RPi 4 2 GB losing USB - Firmware issue?

  • Hello,

    Using nightly-20220131-71f8aac (same issue with nightly-20220130, though) on a RPi 4 2GB.

    Fresh install, sees USB keyboard and USB3 HDD fine. USB firmware version displayed.

    One or 2 reboots later, disk and keyboard are gone, USB firmware version is 0000000, saying using bootloader EEPROM.

    https://pastebin.ubuntu.com/p/p67hyDpZFN/ (no kodi debug log, though, as I'm thinking that Kodi itself has nothing to do with it, the issue is lower in the stack)


    Afresh install fixes, then back to no USB.

    Code
    BOOTLOADER: up to date
       CURRENT: Tue Jan 25 14:30:41 UTC 2022 (1643121041)
        LATEST: Thu Apr 29 16:11:25 UTC 2021 (1619712685)
       RELEASE: default (/usr/lib/kernel-overlays/base/lib/firmware/raspberrypi/bootloader/default)
                Use raspi-config to change the release.
    
      VL805_FW: Using bootloader EEPROM
         VL805: up to date
       CURRENT: 00000000
        LATEST: 00000000

    I have other RPis 4 with different hardware revisions (c03111, c03112) not having this problem.


    This one is apparently a brand new revision number: b03115

    Could this be an issue wrt firmware?

    Edited once, last by camelreef: Merged a post created by camelreef into this post. (February 1, 2022 at 1:32 PM).

  • Somehow you seem to be running an ancient firmware version (start.elf)

    Code
    Jan 18 11:35:43.585387 LibreELEC kernel: raspberrypi-firmware soc:firmware: Attached to firmware from 2021-09-30T19:21:54, variant start_x

    Try a fresh install, this should be 2022-01-06

    so long,

    Hias

  • Somehow you seem to be running an ancient firmware version (start.elf)

    Code
    Jan 18 11:35:43.585387 LibreELEC kernel: raspberrypi-firmware soc:firmware: Attached to firmware from 2021-09-30T19:21:54, variant start_x

    Try a fresh install, this should be 2022-01-06

    so long,

    Hias

    ah crap, my bad, wrong paste... I had played a bit... Sorry...

    A fresh install is what got me in a pickle.

    I have a fresh install, never rebooted, so USB is there

    Code
    [    0.053470] raspberrypi-firmware soc:firmware: Attached to firmware from 2022-01-06T15:40:20, variant start_x
    [    0.056806] raspberrypi-firmware soc:firmware: Firmware hash is 58e03c94953762222f2b838390dde54d46c38381

    yup... I've rebooted, and the whole USB is gone, empty lsusb and all.

    http://ix.io/3Ol5

    With this interesting part, probably:

    Nico

  • It looks like the firmware crashed.
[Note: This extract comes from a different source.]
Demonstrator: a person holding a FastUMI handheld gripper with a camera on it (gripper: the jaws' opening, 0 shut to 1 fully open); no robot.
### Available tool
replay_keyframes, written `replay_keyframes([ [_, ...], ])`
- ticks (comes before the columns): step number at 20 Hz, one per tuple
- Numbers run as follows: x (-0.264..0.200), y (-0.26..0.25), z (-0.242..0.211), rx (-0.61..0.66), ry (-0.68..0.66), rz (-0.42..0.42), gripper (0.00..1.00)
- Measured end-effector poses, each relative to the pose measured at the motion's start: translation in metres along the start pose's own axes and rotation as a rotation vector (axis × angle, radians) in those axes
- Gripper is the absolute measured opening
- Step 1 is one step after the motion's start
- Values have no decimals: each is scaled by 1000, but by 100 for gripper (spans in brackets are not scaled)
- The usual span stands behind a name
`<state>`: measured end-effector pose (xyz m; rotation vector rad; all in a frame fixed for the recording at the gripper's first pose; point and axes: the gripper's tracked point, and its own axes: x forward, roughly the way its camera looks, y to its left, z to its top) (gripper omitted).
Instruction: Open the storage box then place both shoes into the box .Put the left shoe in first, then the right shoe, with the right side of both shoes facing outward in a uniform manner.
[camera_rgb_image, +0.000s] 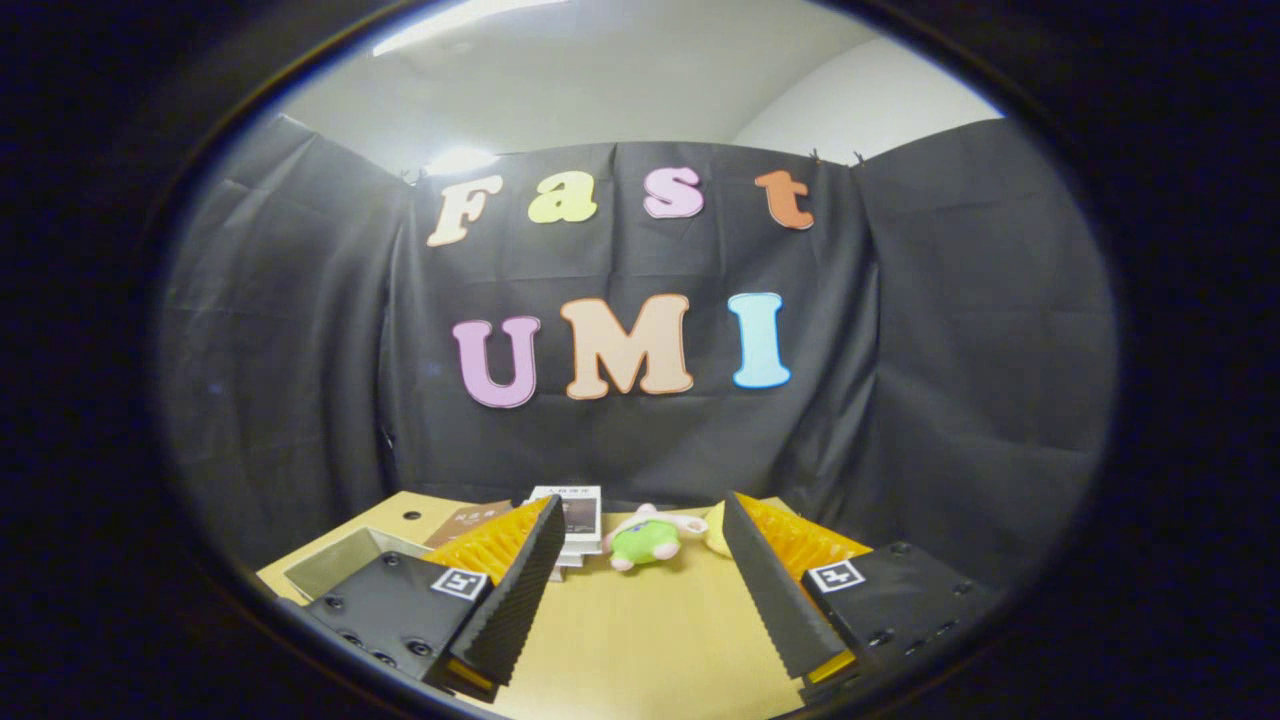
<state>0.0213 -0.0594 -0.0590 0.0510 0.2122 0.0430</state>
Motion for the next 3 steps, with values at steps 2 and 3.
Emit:
replay_keyframes([
  [2, 0, -4, 3, -10, -16, -1, 100],
  [3, 1, -4, 5, -9, -26, -2, 100],
])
Can you try with a complete clean install on a separate sd card? Not sure if force_turbo and/or core_freq_min might play a role in that.

    Edit: if this doesn't help please also test with latest RPiOS and see if you get the same "Firmware transaction timeout" splat.

    so long,

    Hias

  • OK, I've removed force_turbo and/or core_freq_min and USB is back. If this is the fix atm, I'm fine with it. I'm pretty confident that there won't be any 50/60 Hz content played on this, ever.

    I've rebooted the system a few times, it looks solid.

    http://ix.io/3Opp

    Code
    BOOTLOADER: up to date
       CURRENT: Tue Jan 25 14:30:41 UTC 2022 (1643121041)
        LATEST: Thu Apr 29 16:11:25 UTC 2021 (1619712685)
       RELEASE: default (/usr/lib/kernel-overlays/base/lib/firmware/raspberrypi/bootloader/default)
                Use raspi-config to change the release.
    
      VL805_FW: Using bootloader EEPROM
         VL805: up to date
       CURRENT: 000138a1
        LATEST: 000138a1

    I'll put the system through the whole workload (there is another machine using the mounted disk over its samba share) and see how it is.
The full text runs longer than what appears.